WORK TO COMPLETE: Pick out each line below containing "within".

### THE DATA ###

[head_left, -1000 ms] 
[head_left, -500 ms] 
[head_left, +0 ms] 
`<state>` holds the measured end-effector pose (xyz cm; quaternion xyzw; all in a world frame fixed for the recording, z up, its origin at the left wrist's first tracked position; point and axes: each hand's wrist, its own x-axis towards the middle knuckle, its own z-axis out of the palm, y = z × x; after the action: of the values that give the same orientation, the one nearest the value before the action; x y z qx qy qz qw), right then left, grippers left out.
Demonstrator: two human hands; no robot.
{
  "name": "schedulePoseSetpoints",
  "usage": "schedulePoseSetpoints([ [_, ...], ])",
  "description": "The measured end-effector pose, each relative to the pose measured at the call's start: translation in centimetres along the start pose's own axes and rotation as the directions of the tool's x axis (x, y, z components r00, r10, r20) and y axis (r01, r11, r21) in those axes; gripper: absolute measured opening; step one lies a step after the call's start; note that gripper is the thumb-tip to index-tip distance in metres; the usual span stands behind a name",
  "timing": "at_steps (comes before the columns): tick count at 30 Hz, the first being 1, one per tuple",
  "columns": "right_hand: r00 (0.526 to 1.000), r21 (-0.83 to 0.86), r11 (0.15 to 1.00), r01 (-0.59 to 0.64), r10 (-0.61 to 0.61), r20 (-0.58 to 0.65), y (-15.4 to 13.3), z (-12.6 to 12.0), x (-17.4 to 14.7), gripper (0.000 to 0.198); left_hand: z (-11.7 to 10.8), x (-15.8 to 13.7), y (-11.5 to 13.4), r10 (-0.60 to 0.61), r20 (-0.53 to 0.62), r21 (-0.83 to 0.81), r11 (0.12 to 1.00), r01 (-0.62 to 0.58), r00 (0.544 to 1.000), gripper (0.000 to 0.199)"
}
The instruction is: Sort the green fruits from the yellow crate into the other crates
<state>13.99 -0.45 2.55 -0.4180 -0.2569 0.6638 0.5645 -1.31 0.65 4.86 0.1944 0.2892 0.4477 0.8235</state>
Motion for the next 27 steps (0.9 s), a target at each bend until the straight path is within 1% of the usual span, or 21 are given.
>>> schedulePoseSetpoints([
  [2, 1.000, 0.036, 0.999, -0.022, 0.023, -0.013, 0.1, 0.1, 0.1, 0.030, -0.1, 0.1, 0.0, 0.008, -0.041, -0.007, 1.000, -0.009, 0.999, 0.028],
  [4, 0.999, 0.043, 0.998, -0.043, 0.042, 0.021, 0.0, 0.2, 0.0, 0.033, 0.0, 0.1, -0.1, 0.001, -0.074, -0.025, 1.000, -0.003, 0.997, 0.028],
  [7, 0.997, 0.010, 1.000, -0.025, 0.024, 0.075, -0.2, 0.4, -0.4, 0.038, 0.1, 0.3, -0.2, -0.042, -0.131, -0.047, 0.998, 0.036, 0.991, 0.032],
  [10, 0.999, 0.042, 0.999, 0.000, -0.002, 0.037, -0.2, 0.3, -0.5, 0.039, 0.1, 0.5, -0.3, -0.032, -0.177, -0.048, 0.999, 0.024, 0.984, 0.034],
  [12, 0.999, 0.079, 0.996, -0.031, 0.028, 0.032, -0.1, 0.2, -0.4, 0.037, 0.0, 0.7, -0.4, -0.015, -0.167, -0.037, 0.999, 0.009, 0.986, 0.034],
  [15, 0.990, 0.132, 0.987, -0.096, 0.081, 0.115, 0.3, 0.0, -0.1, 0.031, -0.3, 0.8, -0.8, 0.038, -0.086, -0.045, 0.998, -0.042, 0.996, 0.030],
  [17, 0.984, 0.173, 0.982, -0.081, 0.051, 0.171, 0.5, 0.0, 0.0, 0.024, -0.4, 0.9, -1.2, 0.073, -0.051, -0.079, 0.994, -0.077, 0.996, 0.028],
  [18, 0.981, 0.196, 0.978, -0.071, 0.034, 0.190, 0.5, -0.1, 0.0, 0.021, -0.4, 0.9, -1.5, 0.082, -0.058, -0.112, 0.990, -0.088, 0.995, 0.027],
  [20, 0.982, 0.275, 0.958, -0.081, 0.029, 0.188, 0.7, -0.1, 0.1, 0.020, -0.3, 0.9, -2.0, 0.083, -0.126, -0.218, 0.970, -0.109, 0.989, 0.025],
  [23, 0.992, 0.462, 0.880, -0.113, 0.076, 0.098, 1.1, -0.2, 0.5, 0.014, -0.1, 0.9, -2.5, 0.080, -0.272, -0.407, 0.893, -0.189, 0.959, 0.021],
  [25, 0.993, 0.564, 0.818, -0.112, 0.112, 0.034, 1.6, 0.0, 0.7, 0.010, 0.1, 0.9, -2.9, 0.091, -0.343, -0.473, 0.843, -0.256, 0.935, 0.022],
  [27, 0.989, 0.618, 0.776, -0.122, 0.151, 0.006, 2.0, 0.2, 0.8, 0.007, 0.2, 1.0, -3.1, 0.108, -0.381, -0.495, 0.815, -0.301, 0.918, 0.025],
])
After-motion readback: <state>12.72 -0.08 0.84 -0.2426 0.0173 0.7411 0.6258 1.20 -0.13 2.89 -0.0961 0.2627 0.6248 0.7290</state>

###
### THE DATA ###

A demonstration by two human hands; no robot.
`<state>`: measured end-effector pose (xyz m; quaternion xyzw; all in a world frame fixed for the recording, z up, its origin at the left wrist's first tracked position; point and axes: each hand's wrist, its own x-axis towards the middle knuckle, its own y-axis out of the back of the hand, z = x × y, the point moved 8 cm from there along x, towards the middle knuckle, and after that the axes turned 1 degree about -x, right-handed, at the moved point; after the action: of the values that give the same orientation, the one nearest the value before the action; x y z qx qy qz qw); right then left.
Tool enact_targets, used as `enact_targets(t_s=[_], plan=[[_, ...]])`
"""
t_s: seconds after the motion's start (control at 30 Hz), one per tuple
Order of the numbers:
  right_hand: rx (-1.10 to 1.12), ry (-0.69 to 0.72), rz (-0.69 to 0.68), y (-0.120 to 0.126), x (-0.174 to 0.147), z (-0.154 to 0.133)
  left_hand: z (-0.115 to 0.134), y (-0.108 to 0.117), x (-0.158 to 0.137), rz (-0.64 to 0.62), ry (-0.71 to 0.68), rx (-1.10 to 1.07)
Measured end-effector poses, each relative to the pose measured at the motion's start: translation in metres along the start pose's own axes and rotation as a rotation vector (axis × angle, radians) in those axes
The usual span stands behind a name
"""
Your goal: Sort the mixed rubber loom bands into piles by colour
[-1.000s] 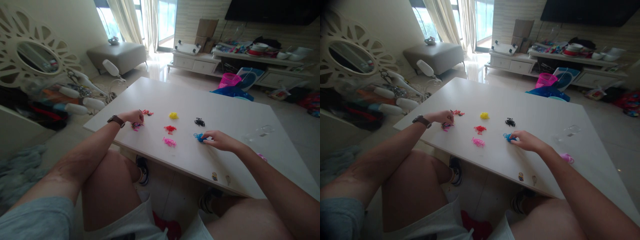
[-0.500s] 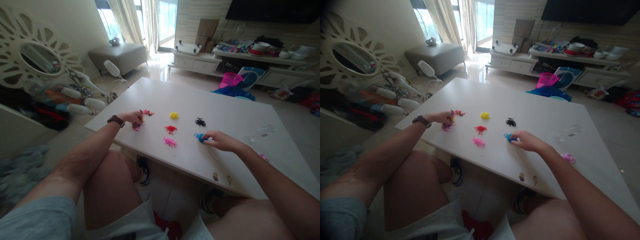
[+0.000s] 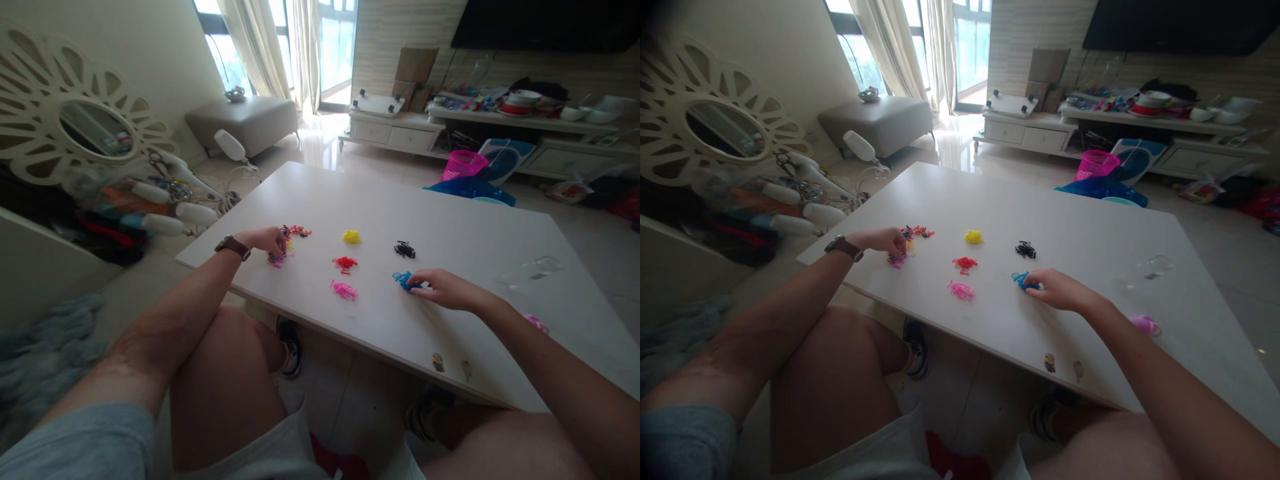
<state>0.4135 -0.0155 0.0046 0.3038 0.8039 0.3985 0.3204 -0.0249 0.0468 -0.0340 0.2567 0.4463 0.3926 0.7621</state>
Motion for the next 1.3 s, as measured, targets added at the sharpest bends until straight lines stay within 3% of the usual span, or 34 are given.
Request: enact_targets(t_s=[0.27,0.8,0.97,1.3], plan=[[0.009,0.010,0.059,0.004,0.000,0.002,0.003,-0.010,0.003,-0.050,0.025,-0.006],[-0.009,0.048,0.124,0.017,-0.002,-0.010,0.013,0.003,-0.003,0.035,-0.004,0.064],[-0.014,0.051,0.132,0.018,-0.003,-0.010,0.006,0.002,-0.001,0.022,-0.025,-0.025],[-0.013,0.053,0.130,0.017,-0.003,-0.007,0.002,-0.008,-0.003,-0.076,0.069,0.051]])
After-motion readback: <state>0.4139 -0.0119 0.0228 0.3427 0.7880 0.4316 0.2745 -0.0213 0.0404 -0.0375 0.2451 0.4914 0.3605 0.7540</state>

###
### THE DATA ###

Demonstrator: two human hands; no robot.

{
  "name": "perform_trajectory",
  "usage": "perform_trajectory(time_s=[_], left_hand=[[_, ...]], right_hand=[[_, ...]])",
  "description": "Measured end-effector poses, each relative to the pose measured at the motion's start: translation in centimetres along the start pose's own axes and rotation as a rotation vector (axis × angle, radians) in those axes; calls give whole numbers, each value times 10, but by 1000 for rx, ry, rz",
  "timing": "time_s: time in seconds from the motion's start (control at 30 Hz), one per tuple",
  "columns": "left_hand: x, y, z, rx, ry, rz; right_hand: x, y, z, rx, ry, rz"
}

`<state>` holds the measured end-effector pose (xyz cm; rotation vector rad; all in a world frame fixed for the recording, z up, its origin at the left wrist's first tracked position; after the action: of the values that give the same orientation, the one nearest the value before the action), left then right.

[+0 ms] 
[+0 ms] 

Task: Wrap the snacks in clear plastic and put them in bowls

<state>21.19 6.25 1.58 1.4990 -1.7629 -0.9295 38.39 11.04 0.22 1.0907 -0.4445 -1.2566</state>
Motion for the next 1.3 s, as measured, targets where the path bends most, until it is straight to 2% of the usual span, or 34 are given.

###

WRITTEN RESPONSE:
Motion for the next 27 steps (0.9 s), a target at each bend until the straight path is within 1% of the usual span, or 21 are given.
Motion for the next 1.3 s, as measured, targets added at the sharpest bends until straight lines stay within 3% of the usual span, or 34 are given.

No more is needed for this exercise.